_Task instructions_
Your response should be the complete data, transcribed exactly.

*** Opening Data block ***

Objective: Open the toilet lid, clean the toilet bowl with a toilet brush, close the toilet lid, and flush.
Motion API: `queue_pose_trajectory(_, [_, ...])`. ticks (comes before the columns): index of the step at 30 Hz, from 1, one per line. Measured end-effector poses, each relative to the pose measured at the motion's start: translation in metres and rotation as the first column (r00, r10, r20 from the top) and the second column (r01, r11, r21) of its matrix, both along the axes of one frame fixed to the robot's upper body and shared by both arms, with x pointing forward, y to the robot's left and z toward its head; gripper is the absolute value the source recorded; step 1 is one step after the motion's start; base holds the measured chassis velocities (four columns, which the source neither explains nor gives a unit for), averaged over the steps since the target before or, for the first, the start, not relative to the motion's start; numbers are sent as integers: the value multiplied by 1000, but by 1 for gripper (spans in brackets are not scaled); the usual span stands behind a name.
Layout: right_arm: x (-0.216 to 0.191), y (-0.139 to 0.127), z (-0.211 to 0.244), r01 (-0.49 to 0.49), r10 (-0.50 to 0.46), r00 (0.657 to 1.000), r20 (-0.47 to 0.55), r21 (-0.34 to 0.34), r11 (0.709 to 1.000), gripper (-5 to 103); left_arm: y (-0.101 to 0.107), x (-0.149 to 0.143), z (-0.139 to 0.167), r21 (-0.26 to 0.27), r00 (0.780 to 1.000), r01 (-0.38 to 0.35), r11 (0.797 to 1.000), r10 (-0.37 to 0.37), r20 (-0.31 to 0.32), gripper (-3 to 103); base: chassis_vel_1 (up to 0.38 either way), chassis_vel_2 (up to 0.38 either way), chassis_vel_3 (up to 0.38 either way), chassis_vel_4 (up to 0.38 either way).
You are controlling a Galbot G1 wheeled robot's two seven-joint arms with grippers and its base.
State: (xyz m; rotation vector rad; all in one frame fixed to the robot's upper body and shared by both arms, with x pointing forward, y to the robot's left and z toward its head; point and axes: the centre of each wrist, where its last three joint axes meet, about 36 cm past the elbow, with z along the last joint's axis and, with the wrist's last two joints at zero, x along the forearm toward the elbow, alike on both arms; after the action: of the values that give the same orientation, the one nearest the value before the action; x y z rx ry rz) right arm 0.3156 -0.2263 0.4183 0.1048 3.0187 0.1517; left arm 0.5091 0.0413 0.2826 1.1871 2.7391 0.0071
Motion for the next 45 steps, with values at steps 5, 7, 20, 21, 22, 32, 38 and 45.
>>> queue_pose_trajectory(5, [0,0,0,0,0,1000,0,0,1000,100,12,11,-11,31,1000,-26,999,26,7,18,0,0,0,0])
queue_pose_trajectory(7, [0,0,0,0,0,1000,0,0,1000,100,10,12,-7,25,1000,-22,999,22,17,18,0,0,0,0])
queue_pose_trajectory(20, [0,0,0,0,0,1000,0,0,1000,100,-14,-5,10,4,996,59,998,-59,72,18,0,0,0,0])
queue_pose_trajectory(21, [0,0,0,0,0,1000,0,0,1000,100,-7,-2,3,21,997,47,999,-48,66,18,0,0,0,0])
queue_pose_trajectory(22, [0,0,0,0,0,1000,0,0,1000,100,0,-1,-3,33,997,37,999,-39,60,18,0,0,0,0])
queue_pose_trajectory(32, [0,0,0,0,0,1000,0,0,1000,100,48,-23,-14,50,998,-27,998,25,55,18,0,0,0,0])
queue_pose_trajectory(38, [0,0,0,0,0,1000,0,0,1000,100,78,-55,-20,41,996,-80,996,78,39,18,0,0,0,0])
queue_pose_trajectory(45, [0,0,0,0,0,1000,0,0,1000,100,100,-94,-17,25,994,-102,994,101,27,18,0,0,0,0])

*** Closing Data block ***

_Answer below_
Objective: Open the toilet lid, clean the toilet bowl with a toilet brush, close the toilet lid, and flush.
Motion API: `queue_pose_trajectory(_, [_, ...])`. ticks (comes before the columns): index of the step at 30 Hz, from 1, one per line. Measured end-effector poses, each relative to the pose measured at the motion's start: translation in metres and rotation as the first column (r00, r10, r20 from the top) and the second column (r01, r11, r21) of its matrix, both along the axes of one frame fixed to the robot's upper body and shared by both arms, with x pointing forward, y to the robot's left and z toward its head; gripper is the absolute value the source recorded; step 1 is one step after the motion's start; base holds the measured chassis velocities (four columns, which the source neither explains nor gives a unit for), averaged over the steps since the target before or, for the first, the start, not relative to the motion's start; numbers are sent as integers: the value multiplied by 1000, but by 1 for gripper (spans in brackets are not scaled); the usual span stands behind a name.
Layout: right_arm: x (-0.216 to 0.191), y (-0.139 to 0.127), z (-0.211 to 0.244), r01 (-0.49 to 0.49), r10 (-0.50 to 0.46), r00 (0.657 to 1.000), r20 (-0.47 to 0.55), r21 (-0.34 to 0.34), r11 (0.709 to 1.000), gripper (-5 to 103); left_arm: y (-0.101 to 0.107), x (-0.149 to 0.143), z (-0.139 to 0.167), r21 (-0.26 to 0.27), r00 (0.780 to 1.000), r01 (-0.38 to 0.35), r11 (0.797 to 1.000), r10 (-0.37 to 0.37), r20 (-0.31 to 0.32), gripper (-3 to 103); base: chassis_vel_1 (up to 0.38 either way), chassis_vel_2 (up to 0.38 either way), chassis_vel_3 (up to 0.38 either way), chassis_vel_4 (up to 0.38 either way).
You are controlling a Galbot G1 wheeled robot's two seven-joint arms with grippers and its base.
State: (xyz m; rotation vector rad; all in one frame fixed to the robot's upper body and shared by both arms, with x pointing forward, y to the robot's left and z toward its head; point and axes: the centre of each wrist, where its last three joint axes meet, about 36 cm past the elbow, with z along the last joint's axis and, with the wrist's last two joints at zero, x along the forearm toward the elbow, alike on both arms; after the action: of the values that give the same orientation, the one nearest the value before the action; x y z rx ry rz) right arm 0.3156 -0.2263 0.4183 0.1048 3.0187 0.1517; left arm 0.5091 0.0413 0.2826 1.1871 2.7391 0.0071
Motion for the next 45 steps, with values at steps 5, 7, 20, 21, 22, 32, 38 and 45.
>>> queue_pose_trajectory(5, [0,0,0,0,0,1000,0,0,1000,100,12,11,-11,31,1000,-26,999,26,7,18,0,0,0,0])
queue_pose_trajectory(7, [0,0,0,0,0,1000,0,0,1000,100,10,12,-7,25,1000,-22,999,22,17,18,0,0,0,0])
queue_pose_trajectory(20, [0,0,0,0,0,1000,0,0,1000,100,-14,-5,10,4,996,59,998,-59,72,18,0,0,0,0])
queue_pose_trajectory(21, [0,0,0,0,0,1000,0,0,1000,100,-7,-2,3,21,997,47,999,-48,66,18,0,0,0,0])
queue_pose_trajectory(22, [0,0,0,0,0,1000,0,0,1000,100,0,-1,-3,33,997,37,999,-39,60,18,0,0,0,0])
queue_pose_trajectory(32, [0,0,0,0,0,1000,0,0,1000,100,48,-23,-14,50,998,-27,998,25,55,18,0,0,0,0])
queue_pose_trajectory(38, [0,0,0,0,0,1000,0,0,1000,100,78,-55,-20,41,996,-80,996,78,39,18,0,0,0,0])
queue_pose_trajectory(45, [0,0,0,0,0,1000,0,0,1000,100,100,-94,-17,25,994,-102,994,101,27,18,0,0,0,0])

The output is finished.